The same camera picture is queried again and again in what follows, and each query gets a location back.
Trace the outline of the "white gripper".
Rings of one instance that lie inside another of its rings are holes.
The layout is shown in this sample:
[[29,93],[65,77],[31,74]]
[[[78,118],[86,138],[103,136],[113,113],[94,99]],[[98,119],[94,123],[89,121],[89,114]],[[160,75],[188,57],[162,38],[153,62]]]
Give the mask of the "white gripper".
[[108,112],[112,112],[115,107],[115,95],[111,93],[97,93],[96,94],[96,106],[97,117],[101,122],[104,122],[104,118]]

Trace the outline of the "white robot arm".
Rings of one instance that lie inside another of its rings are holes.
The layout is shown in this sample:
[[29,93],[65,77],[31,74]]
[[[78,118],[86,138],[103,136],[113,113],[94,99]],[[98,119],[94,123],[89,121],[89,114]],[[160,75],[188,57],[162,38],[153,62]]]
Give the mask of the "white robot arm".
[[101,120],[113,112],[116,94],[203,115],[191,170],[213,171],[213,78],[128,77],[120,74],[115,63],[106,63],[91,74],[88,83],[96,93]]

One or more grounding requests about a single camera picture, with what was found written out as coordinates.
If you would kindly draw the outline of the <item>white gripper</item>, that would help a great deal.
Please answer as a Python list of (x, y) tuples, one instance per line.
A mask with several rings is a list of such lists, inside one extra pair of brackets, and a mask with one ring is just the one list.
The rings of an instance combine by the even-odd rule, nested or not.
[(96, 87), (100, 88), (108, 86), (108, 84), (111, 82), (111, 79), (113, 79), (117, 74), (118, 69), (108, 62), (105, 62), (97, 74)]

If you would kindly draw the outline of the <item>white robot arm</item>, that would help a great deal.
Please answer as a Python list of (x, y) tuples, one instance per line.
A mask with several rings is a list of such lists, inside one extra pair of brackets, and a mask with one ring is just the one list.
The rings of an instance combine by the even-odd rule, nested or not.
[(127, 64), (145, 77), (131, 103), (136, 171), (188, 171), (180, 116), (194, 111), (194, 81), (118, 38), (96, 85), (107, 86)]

..............................

■ **WORK TO COMPLETE**: Output the listing above word for word, from the opening line through the line that contains "If you would kindly draw the outline of the <item>white robot", and leave out everything after it.

■ **TASK RESULT**:
The same camera picture is queried again and again in what follows, and each query gets a location back.
Trace the outline of the "white gripper".
Rings of one instance that lie inside another of its rings are holes.
The layout is shown in this sample:
[[29,93],[65,77],[31,74]]
[[[78,118],[86,138],[103,136],[113,113],[94,99]],[[98,119],[94,123],[89,121],[89,114]],[[160,75],[188,57],[162,38],[153,62]]]
Give the mask of the "white gripper".
[[108,112],[112,112],[115,107],[115,95],[111,93],[97,93],[96,94],[96,106],[97,117],[101,122],[104,122],[104,118]]

Trace the outline of the "white robot arm".
Rings of one instance that lie inside another of its rings are holes.
The layout is shown in this sample:
[[29,93],[65,77],[31,74]]
[[[78,118],[86,138],[103,136],[113,113],[94,99]],[[98,119],[94,123],[89,121],[89,114]],[[160,75],[188,57],[162,38],[153,62]]]
Give the mask of the "white robot arm".
[[101,120],[113,112],[116,94],[203,115],[191,170],[213,171],[213,78],[128,77],[120,74],[115,63],[106,63],[91,74],[88,83],[96,93]]

One or more grounding requests about a single camera picture, with what was found written out as coordinates.
If you would kindly draw the outline of the <item>white gripper</item>, that would help a great deal.
Please answer as a Python list of (x, y) tuples, one instance per line.
A mask with several rings is a list of such lists, inside one extra pair of brackets, and a mask with one ring is just the one list.
The rings of an instance combine by the even-odd rule, nested or not.
[(96, 87), (100, 88), (108, 86), (108, 84), (111, 82), (111, 79), (113, 79), (117, 74), (118, 69), (108, 62), (105, 62), (97, 74)]

If you would kindly draw the outline of the <item>white robot arm</item>, that would help a great deal.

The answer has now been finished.